Мама частенько называла меня «бакланом», а потом, уже став журналистом, я частенько получал всякие неприятные клички вроде «стервятника», или «жука-навозника», или «коварной змеи»; а одна девушка, которую я когда-то знал, называла меня «своим псом», но отнюдь не в социальном контексте.
– Кротом, – сказал я.
– Почему?
– Они отлично умеют рыть норы и залезать во всякие темные места.
– А зачем тебе рыть норы и туда лезть?
– Чтобы узнавать разные интересные вещи. Впрочем, кроты и еще кое-что отлично умеют делать. – Я поднял руку, согнув пальцы, как когти. – Например, щекотать.
Но Аоифе склонила голову набок – ну просто уменьшенная копия Холли! – и заявила:
– Если ты будешь меня щекотать, я описаюсь от смеха, и тебе придется стирать мои штаны!

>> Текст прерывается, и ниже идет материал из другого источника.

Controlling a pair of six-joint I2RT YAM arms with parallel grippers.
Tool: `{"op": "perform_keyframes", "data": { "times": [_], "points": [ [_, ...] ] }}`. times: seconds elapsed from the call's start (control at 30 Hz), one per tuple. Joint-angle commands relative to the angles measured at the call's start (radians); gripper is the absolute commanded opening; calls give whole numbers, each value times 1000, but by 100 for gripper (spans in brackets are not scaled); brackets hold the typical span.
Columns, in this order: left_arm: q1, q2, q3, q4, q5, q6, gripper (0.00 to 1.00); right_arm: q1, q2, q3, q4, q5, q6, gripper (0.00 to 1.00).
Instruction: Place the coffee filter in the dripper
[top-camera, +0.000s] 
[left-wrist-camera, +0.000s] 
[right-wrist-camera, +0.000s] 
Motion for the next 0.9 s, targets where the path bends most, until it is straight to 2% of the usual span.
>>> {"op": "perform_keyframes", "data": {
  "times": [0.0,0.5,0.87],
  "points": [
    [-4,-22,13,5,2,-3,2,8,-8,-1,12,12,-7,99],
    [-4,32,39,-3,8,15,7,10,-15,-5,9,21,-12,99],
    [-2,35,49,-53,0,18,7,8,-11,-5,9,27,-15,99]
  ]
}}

– Ладно. – Я сделал вид, что пошел на попятный. – Вообще-то, кроты не щекочутся.
– Мне тоже так кажется.
Она это сказала так по-взрослому, что мне стало страшно: ее детство, эту чудесную книгу, я мгновенно пролистываю, вместо того чтобы читать вдумчиво и неторопливо.
За крытой галереей дрались чайки, выхватывая друг у друга куски жареной картошки, вывалившиеся из разорванного пакета. Эти птицы – самые настоящие ублюдки, терпеть их не могу. По центру пирса до самого его конца тянулся ряд самых разнообразных ларьков и лавчонок, но возле них было пусто, и я невольно обратил внимание на идущую нам навстречу женщину, потому что все вокруг нее было как бы не в фокусе. Странно. Мне показалось, что она примерно моих лет, плюс-минус сколько-то, и довольно высокая, хотя и не чересчур. У нее были очень светлые волосы, слегка отливавшие на солнце золотом, темно-зеленый бархатный костюм цвета того мха, что обычно растет на могилах, и невероятно модные солнечные очки цвета бутылочного стекла, какие здесь будут носить, наверно, еще только лет через десять. Я тоже надел темные очки. Она привлекала внимание. Она вообще невероятно привлекала. Она явно не принадлежала к тому же классу, что и я; она вообще не принадлежала ни к какому классу; рядом с ней я чувствовал себя неряшливым, грязным, я чувствовал, что изменяю Холли, и думал: нет, вы только посмотрите на нее! Боже мой, какая она изящная, гибкая, все понимающая, словно излучающая свет…
– Эдмунд Брубек? – произнесла она темно-алыми, как вино, устами. – Клянусь жизнью, это ведь вы, не так ли?
Я замер. Такую красоту забыть невозможно, так откуда, скажите на милость, она меня знает? И почему я этого не помню? Я снял темные очки и поздоровался, надеясь, что голос мой звучит достаточно уверенно. Я нарочно тянул время, рассчитывая получить хоть какие-то подсказки. По-английски она говорила с каким-то легким акцентом. Она, скорее всего, европейка, француженка. Вряд ли немка, а впрочем, и на итальянку не похожа. Ни одна журналистка в мире просто не способна выглядеть столь божественно. Может быть, это какая-то актриса или знаменитая модель, у которой я брал интервью много лет назад? Или чья-то жена, в качестве трофея увезенная мной с давней вечеринки? А может, это просто подруга Шэрон, приехавшая в Брайтон на свадьбу? Господи, я совсем растерялся!